When you repeat the listing, keep every character as it is.

- [Provided material]:

[Start of Attachment]

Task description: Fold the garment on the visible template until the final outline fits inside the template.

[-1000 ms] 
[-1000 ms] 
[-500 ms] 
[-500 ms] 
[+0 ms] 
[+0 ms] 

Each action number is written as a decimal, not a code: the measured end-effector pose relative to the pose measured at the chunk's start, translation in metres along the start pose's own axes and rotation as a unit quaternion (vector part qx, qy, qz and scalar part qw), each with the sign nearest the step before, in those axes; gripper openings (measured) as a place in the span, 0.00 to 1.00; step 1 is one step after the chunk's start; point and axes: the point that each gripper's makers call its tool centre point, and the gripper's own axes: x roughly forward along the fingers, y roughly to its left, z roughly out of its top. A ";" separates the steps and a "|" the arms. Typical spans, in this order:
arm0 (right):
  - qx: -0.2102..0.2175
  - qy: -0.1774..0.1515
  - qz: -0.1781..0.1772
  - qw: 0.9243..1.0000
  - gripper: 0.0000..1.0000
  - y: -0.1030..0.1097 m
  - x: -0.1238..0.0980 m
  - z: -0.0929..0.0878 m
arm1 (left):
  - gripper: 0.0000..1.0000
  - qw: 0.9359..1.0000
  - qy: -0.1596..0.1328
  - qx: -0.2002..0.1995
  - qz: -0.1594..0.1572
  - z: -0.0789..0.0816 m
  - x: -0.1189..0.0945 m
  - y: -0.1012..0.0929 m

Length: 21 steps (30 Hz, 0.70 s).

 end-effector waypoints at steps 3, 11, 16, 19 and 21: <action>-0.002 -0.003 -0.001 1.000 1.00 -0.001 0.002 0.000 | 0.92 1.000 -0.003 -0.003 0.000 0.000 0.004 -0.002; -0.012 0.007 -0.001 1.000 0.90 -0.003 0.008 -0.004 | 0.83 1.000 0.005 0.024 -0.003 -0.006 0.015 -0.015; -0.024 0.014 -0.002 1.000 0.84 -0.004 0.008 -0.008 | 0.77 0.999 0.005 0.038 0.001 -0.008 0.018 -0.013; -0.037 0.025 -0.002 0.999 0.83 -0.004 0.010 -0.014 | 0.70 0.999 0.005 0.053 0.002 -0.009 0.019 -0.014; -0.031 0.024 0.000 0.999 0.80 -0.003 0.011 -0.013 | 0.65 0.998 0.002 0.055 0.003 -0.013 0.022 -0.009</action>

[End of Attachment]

- [Answer to this problem]:
Task description: Fold the garment on the visible template until the final outline fits inside the template.

[-1000 ms] 
[-1000 ms] 
[-500 ms] 
[-500 ms] 
[+0 ms] 
[+0 ms] 

Each action number is written as a decimal, not a code: the measured end-effector pose relative to the pose measured at the chunk's start, translation in metres along the start pose's own axes and rotation as a unit quaternion (vector part qx, qy, qz and scalar part qw), each with the sign nearest the step before, in those axes; gripper openings (measured) as a place in the span, 0.00 to 1.00; step 1 is one step after the chunk's start; point and axes: the point that each gripper's makers call its tool centre point, and the gripper's own axes: x roughly forward along the fingers, y roughly to its left, z roughly out of its top. A ";" separates the steps and a "|" the arms. Typical spans, in this order:
arm0 (right):
  - qx: -0.2102..0.2175
  - qy: -0.1774..0.1515
  - qz: -0.1781..0.1772
  - qw: 0.9243..1.0000
  - gripper: 0.0000..1.0000
  - y: -0.1030..0.1097 m
  - x: -0.1238..0.0980 m
  - z: -0.0929..0.0878 m
arm1 (left):
  - gripper: 0.0000..1.0000
  - qw: 0.9359..1.0000
  - qy: -0.1596..0.1328
  - qx: -0.2002..0.1995
  - qz: -0.1594..0.1572
  - z: -0.0789..0.0816 m
  - x: -0.1189..0.0945 m
  - y: -0.1012..0.0929 m

Length: 21 steps (30 Hz, 0.70 s).

 end-effector waypoints at steps 3, 11, 16, 19 and 21: <action>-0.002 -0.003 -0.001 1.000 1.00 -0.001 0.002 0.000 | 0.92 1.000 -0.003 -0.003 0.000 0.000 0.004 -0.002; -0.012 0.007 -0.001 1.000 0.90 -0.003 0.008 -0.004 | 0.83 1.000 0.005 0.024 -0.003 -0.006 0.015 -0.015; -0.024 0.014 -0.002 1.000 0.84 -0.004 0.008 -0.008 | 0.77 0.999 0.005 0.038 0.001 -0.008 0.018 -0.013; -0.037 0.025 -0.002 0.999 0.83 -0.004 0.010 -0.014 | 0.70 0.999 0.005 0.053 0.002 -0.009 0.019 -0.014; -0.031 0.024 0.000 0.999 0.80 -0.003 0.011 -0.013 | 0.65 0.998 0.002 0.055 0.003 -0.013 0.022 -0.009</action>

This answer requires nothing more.